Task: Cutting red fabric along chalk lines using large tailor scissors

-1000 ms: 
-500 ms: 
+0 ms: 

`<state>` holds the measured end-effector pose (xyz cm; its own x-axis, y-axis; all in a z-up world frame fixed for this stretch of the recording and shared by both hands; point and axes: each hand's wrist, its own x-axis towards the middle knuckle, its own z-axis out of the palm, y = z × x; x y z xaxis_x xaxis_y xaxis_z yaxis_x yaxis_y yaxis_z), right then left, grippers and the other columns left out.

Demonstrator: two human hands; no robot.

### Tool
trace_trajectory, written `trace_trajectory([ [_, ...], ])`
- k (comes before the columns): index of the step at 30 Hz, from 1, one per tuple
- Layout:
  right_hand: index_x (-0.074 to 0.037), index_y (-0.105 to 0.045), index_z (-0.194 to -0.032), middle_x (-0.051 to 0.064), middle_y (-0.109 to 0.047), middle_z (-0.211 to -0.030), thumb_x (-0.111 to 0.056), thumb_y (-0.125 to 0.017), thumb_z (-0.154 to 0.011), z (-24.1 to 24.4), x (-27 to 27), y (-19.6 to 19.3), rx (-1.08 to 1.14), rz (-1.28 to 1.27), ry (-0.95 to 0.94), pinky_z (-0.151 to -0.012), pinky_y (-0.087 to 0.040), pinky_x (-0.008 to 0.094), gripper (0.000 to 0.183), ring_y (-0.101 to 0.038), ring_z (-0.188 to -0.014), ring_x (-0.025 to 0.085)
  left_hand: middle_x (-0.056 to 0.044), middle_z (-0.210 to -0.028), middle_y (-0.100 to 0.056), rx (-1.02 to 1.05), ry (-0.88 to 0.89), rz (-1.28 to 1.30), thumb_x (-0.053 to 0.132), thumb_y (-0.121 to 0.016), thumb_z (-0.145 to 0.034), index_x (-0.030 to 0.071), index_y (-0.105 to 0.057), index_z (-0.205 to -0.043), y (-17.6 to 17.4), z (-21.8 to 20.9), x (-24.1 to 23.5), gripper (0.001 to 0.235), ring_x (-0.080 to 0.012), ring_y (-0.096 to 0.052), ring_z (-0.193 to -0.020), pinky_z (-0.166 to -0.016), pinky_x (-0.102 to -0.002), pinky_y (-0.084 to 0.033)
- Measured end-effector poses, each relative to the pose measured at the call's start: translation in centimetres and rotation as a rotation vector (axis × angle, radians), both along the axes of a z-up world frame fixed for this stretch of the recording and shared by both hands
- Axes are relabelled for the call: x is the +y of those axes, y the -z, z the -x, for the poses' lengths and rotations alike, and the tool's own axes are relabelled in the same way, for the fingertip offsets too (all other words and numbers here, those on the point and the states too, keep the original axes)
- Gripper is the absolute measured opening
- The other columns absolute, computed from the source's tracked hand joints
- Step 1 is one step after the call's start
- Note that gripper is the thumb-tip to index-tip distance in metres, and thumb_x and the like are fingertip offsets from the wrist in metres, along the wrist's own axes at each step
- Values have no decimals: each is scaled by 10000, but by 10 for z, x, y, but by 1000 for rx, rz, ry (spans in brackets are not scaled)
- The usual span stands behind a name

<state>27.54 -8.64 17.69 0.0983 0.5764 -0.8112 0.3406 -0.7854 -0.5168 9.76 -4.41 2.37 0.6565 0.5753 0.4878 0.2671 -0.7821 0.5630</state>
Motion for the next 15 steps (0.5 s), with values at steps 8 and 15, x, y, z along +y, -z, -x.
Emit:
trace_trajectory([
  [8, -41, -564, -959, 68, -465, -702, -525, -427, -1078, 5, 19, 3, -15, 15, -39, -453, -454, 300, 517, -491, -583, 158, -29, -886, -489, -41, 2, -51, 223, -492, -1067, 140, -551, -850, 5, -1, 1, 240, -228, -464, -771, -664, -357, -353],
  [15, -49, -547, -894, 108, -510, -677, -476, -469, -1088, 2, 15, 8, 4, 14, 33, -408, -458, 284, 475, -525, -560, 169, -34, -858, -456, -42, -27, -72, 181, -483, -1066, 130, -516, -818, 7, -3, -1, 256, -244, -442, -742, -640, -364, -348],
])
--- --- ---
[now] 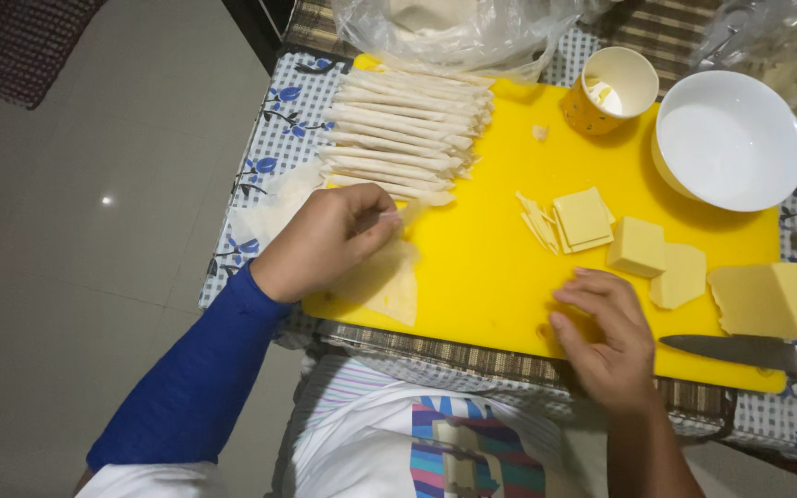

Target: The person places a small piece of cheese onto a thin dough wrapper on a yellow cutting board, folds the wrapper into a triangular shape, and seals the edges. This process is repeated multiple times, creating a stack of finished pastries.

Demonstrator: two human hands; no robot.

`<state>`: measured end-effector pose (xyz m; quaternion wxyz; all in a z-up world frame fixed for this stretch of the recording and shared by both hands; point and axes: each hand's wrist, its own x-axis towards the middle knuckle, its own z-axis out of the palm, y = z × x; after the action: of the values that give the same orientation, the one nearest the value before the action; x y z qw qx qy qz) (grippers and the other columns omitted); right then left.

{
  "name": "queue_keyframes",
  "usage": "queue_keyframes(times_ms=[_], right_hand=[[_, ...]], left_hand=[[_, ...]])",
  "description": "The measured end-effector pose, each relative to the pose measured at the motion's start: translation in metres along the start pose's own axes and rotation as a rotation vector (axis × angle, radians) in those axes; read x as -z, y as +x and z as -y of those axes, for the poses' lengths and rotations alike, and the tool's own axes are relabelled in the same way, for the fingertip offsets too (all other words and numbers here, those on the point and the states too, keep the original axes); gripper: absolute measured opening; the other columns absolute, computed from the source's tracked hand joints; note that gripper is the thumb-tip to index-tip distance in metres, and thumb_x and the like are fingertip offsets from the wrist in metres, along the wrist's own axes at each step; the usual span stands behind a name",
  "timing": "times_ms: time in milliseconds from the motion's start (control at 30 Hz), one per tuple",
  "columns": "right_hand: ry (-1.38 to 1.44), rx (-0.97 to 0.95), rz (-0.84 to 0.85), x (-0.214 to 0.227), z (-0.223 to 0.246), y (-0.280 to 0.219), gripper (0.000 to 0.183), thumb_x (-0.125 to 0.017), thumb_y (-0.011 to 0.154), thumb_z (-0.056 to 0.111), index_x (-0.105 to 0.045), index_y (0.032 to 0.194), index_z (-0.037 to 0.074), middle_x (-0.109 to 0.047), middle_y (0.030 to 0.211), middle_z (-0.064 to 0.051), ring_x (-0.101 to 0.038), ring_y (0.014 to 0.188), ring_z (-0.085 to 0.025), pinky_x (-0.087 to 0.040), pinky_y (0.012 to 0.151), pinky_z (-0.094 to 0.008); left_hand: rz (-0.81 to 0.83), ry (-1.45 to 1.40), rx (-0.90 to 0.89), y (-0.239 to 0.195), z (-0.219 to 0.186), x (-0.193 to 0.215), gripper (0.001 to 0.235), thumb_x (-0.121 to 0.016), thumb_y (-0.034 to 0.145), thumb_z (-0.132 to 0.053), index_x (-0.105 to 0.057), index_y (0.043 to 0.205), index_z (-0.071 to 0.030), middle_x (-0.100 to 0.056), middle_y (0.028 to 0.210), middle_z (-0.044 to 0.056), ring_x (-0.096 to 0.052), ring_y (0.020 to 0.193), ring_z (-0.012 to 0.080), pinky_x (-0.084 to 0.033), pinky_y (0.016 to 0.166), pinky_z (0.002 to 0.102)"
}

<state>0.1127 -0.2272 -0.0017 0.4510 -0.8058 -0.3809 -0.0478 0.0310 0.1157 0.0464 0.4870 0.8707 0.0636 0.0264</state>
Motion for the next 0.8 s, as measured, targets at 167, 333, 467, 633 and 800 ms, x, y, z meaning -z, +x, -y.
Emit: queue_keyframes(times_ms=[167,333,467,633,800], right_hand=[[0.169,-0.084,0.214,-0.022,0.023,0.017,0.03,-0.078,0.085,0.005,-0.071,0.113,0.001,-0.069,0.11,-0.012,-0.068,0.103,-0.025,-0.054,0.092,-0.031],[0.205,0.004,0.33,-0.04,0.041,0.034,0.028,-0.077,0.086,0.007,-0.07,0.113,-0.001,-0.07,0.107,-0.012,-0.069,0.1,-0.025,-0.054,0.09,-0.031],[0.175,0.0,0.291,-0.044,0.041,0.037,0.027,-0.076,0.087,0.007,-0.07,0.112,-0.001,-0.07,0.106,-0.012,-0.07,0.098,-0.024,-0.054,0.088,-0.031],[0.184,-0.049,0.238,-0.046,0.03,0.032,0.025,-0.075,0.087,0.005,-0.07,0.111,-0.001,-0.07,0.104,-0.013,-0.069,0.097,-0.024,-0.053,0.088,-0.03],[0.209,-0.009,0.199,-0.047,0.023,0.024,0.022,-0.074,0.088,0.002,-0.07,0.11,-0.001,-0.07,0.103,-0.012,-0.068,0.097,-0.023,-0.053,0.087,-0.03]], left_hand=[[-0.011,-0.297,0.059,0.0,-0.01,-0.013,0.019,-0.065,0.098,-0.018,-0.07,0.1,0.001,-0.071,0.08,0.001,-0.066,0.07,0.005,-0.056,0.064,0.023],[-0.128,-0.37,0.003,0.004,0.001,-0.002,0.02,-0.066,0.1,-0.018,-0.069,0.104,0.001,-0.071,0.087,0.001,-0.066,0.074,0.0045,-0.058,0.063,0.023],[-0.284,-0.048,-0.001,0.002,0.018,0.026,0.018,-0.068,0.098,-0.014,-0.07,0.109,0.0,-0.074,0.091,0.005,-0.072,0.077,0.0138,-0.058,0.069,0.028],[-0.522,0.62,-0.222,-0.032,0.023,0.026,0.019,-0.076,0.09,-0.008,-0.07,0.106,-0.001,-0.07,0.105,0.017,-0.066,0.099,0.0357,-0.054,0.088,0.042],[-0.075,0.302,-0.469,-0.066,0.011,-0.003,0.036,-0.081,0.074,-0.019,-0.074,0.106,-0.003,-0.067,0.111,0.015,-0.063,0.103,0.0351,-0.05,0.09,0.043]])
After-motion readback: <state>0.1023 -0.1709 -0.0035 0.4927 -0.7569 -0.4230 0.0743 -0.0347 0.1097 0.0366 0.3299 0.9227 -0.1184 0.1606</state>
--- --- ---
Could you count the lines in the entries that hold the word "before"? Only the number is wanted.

2